The mayor says the city is funding community-based violence prevention tactics at a historic level. Priorities for 2021 include: better accountability with the use-of-force review board which will contain a majority citizen involvement, improving data collection to solve and prevent crimes, focused policing on the small number of people and places driving the majority of the violence, and reigniting relationships with community groups to repair and build new bridges of trust between law enforcement and neighborhoods.
“As of this day, right now, we’ve had 12 homicides, we’ve had 64 people who have been shot, we have 12 people who have been stabbed and we are already on pace to eclipse 200 homicides in 2021,” said Williams. “And you’re trying to figure out with all these groups and all the work that we’re doing, why aren’t we getting more done? Why are we seeing the homicide numbers go down?”
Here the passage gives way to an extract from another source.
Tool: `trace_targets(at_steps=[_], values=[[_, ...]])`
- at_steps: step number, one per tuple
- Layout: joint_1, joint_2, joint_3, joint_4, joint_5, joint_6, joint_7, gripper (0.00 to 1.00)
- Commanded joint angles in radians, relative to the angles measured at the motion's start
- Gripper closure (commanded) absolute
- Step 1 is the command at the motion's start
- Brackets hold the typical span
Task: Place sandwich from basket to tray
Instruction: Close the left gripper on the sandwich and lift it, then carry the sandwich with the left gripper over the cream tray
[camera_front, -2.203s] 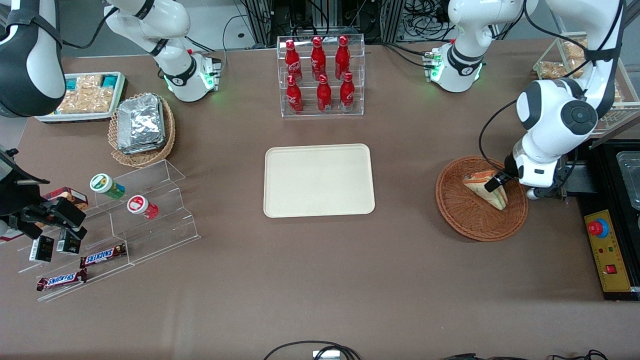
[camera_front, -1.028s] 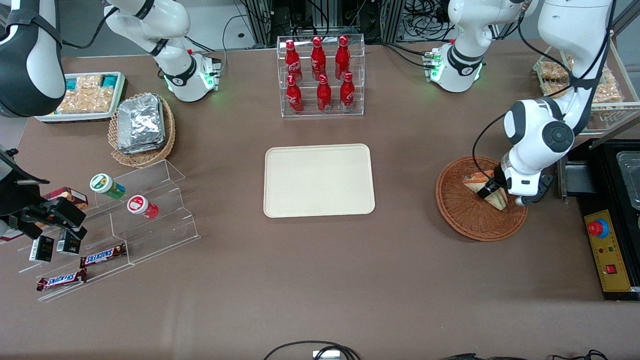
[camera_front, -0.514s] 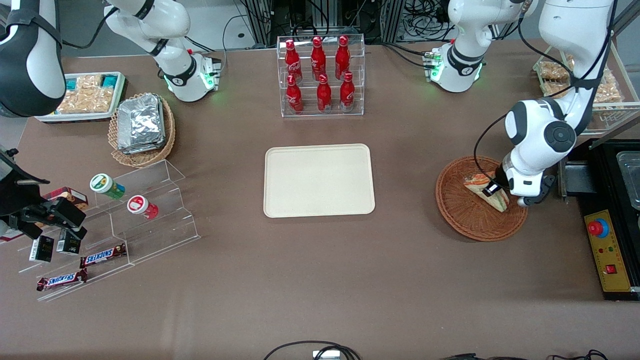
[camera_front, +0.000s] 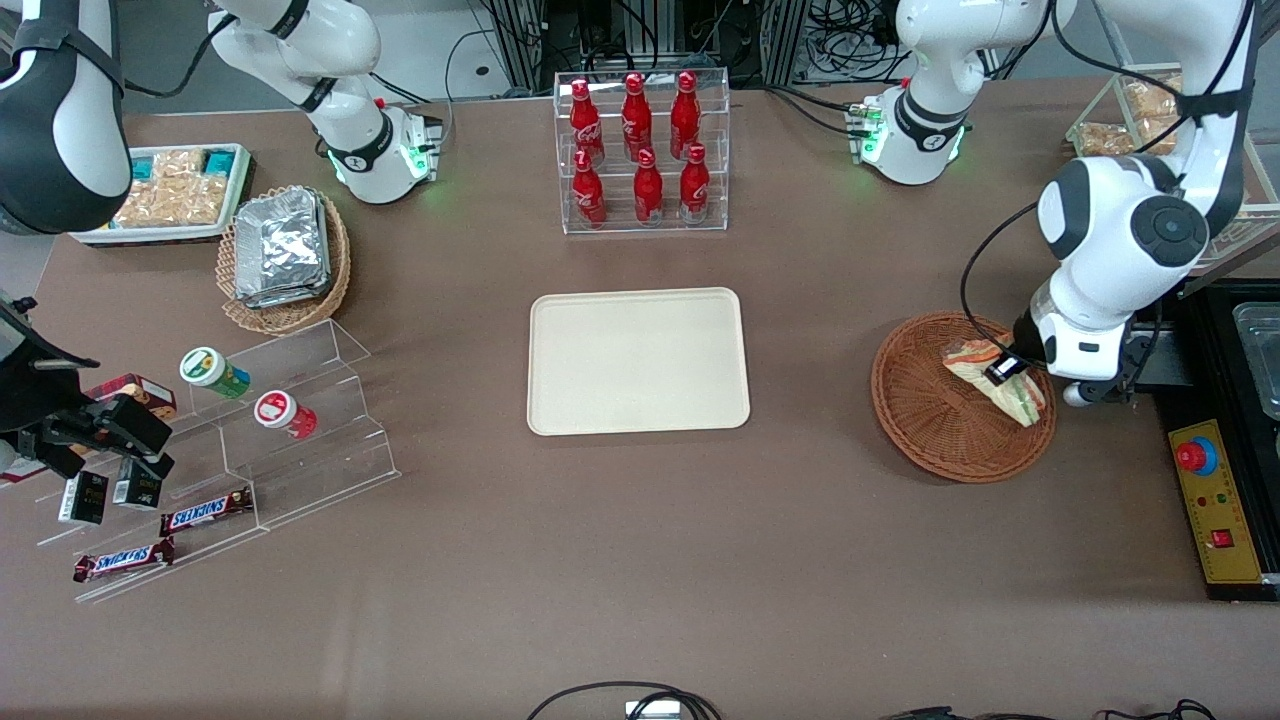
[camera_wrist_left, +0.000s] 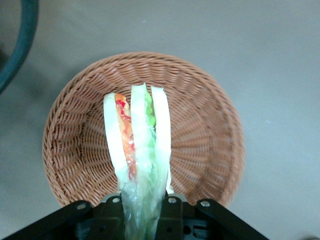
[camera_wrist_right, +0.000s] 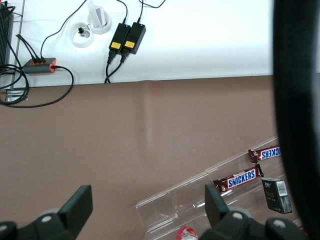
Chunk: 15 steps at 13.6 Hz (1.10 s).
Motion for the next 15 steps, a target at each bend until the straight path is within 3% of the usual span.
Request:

To see a decrease in violence, Williams says the city and IMPD need to partner with community organizations already doing the work. “We met with the mayor over half a dozen times last year personally in his office, very highly confidential conversations, and really trying to work with him and his administration on things that could be done,” said Williams. “And we never moved the needle forward. As we continue to have the conversations with him and his staff, the homicides and the crime continue to escalate and we ask, when is enough going to be enough?”
He says groups need to work together and get support from the mayor’s office, encouraging city leaders for greater collaboration. “Get out in the streets and talk to the individuals who are out there doing the work, even some of your lesser known groups,” said Williams. “Make a commitment this month that the next 11 months will be different and safer than we want we saw in 2020.”